С первых же дней он стал дурно отзываться о юношах. Фернандо, по его словам, был неотесанным парнем, которому впору было бы заниматься уборкой палубы, а не прислуживать обитателям кормовой башни. А второй, по имени Лусеро, был таким болезненным и хилым, что на него не приходилось рассчитывать в плавании. Однако дон Кристобаль, занятый снаряжением флотилии, рассеянно выслушивал своего дворецкого. Там, в море, видно будет, на что пригоден каждый из юношей. Лусеро он хотел оставить при себе, так как привык к его услугам. А Фернандо Куэвасу, жившему пока что без дела в доме пономаря в Палосе, он велел сопровождать дворецкого Террероса в его поездке в Севилью.
До отплытия судов он непременно должен был получить из Севильи разные вещи, которые по его просьбе ему обещали прислать друзья.

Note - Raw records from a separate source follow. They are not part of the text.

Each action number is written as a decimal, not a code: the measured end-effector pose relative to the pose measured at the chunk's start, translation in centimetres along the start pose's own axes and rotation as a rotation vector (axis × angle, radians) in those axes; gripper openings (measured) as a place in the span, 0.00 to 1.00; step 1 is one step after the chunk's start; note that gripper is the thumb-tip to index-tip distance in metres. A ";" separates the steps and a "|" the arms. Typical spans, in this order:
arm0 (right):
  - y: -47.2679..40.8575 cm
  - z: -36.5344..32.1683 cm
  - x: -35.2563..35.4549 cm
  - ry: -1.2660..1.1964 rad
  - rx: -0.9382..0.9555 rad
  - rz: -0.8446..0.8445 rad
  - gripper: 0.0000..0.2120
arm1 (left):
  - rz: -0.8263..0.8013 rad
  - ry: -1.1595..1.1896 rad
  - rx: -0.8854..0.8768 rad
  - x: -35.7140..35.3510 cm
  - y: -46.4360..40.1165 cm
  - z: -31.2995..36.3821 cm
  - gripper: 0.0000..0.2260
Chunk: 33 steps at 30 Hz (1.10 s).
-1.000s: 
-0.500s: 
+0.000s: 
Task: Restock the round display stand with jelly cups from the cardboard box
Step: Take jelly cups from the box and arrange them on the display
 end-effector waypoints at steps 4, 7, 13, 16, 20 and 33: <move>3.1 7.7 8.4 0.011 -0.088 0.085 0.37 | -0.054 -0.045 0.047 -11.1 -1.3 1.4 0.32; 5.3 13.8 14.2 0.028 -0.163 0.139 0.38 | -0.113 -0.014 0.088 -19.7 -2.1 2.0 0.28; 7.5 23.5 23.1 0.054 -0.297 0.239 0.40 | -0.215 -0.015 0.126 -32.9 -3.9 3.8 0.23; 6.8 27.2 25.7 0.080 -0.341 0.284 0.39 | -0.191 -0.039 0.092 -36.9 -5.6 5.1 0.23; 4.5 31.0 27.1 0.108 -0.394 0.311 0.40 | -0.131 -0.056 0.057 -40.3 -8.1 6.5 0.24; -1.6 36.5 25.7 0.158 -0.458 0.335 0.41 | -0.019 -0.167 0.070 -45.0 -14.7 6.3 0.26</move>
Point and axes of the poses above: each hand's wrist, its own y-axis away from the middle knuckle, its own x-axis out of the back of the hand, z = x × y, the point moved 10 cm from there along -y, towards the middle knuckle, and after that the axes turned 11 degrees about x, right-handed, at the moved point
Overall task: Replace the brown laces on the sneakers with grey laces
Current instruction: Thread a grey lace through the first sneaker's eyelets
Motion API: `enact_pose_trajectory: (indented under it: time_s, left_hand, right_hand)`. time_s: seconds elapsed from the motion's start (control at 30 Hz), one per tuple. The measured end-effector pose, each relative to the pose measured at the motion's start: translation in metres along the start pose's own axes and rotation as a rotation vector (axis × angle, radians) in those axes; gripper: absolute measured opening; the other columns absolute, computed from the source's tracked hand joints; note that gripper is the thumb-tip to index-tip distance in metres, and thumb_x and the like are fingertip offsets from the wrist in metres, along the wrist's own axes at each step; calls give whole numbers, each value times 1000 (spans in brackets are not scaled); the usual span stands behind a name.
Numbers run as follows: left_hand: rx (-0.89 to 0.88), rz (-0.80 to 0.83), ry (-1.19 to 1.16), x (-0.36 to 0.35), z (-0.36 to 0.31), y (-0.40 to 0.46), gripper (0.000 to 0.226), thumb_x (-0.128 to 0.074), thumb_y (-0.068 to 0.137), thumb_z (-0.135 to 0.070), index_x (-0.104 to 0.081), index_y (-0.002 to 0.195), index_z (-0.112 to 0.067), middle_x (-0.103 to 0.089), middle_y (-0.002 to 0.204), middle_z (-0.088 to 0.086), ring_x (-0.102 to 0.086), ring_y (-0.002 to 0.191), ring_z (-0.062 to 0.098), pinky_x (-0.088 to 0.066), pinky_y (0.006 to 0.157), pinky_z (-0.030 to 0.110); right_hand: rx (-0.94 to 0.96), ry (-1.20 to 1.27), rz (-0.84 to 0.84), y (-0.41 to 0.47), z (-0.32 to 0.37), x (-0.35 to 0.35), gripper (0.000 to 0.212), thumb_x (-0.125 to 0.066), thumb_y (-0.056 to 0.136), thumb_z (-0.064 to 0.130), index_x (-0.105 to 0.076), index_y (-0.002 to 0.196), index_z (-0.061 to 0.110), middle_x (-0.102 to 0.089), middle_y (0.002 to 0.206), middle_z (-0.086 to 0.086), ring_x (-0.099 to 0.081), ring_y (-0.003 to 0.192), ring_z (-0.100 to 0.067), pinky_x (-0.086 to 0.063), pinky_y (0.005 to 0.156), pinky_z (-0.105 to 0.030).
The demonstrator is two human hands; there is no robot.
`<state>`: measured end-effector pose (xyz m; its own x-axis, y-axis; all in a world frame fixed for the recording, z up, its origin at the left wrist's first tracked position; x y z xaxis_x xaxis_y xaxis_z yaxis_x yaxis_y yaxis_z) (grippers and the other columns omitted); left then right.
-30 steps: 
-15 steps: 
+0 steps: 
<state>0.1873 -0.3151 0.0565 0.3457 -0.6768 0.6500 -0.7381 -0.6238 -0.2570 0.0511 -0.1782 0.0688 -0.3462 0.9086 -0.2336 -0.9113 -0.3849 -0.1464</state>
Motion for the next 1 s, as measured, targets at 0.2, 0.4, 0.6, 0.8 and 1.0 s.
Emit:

Главным из этих севильских друзей был генуэзский купец Хуан Берарди, личность, известная всей Испании тем, что королевская чета обращалась к нему, когда ей нужно было переправить морем большие грузы или срочно приобрести новое судно. В народе его все еще называли Хуаното, как в те времена, когда он только приехал в Испанию и начал накапливать свое огромное состояние.
В большой торговой конторе Хуаното Берарди был приказчик или глава отдела, ведавший кораблями этого торгового дома и их снаряжением, «флорентин», как называли тогда испанцы выходцев из Флоренции, по имени Америго Веспуччи, или, если произносить его имя на испанский лад, — Веспусио. Колон послал своего дворецкого к Берарди за выполнением заказов, — его друг Веспусио неоднократно обещал сам все отправить, но каждый раз откладывал это за неимением достаточно надежных людей.
Террерос направился в Севилью верхом на муле адмирала, а Куэвас сопровождал его на том муле, которого дон Кристобаль когда-то купил в Кордове для него и Лусеро. Оба животных принадлежали нынче Кавесудо, землевладельцу из Могера, которому Колон их продал; теперь новый хозяин предоставил их ему, так как поездка была весьма срочной.
В Севилье они явились к «флорентину» Веспусио, потому что сам Хуаното Берарди, крупный банкир и один из первых судовладельцев страны, вступал в переговоры только с их высочествами и важными придворными. Приказчик передал им множество душистых свертков. Ему не пришлось тратить много слов, чтобы объяснить, с какой осторожностью следовало везти эти ценные предметы. Дворецкий, знавший толк в поварском деле, понюхал их один за другим, жестами выражая свое восхищение. Это были пряности, привезенные из Азии и ценившиеся в то время на вес золота или еще дороже: корица, мускатный орех, перец, гвоздика, имбирь. Богатые склады Берарди предоставили Колону большое количество этих образцов для его путешествия. Благодаря этому он мог сравнивать эти высшие сорта пряностей с теми, которые встретятся ему в открытых им азиатских странах, и определять их качество, не боясь впасть в ошибку.